Recipe User Guide

What is a Recipe?

A Recipe in askEdgi is a saved, reusable analytical workflow. It captures not just the code (SQL/Python), but the entire context of an analysis, including the datasets used ("ingredients"), the specific queries, and any AI enrichments applied. Recipes allow you to automate repetitive tasks and standardise reporting across teams.

It captures datasets, queries, AI enrichments, and visualisations in a structured, reusable format. Recipes eliminate the need to recreate multi-step analyses manually.

When you execute a recipe, askEdgi applies the same logic to the current data in your workspace. Results appear in a new chat with all outputs preserved.

When to Use Recipes

Use recipes when:

  • You perform the same analysis regularly (weekly reports, monthly summaries)

  • Your team needs consistent KPI calculations across departments

  • You want to share proven analytical workflows with colleagues

  • You need to standardise data quality checks or metadata audits

Recipes reduce errors, save time, and ensure everyone uses the same analytical logic.

Recipe Components

Every recipe contains the following elements:

  • Name: A descriptive title for the recipe

  • Description: An explanation of the recipe's purpose and outputs

  • Ingredients: Datasets or metadata objects required for execution (optional)

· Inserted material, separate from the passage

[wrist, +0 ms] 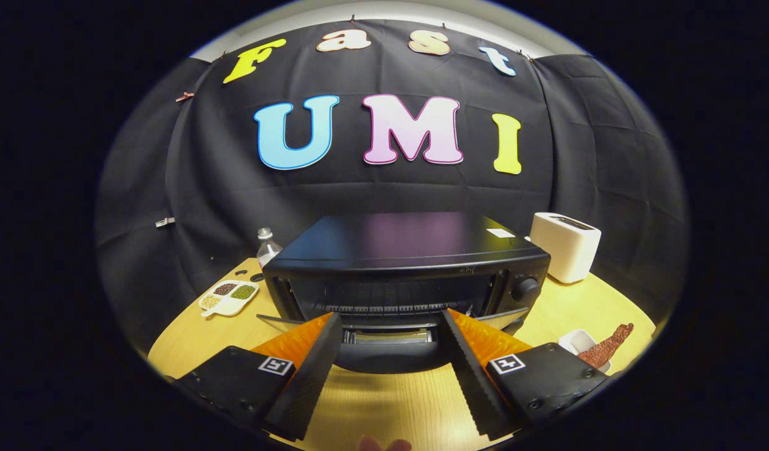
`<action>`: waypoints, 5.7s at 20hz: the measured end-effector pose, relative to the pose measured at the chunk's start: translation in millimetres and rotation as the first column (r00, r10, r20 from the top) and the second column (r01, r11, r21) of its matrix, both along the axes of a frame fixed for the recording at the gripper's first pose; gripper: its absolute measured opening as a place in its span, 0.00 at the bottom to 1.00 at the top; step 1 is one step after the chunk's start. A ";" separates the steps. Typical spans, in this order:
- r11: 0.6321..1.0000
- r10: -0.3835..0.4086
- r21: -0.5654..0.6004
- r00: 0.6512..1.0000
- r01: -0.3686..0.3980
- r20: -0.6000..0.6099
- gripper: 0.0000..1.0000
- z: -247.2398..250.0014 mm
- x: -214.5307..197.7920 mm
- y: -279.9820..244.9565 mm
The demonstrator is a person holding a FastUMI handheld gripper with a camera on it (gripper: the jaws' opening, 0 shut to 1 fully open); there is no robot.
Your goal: Open the toaster oven, put the food inside, and close the toaster oven door.
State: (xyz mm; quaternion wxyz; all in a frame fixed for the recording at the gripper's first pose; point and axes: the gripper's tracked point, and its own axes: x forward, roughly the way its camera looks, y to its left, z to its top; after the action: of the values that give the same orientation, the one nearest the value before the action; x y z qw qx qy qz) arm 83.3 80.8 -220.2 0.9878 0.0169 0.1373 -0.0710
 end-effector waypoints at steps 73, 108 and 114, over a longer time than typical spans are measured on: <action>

  • Steps: Queries, enrichments, and transformations captured from the original analysis

  • Analysis Type: Indicates whether the recipe operates on data or metadata

When you save a chat as a recipe, askEdgi captures these components automatically. You can edit them before saving.

Creating a Recipe

There are two ways to create a recipe: converting an existing conversation or building one from scratch.

Method 1: Convert to a Chat

This is the easiest way to save a successful analysis.

  1. Open the My Chats panel on the left side of the interface.

  1. Select the conversation chat you want to save.

  2. Click the Save as Recipe button.

  1. The system automatically extracts the logic and queries into steps.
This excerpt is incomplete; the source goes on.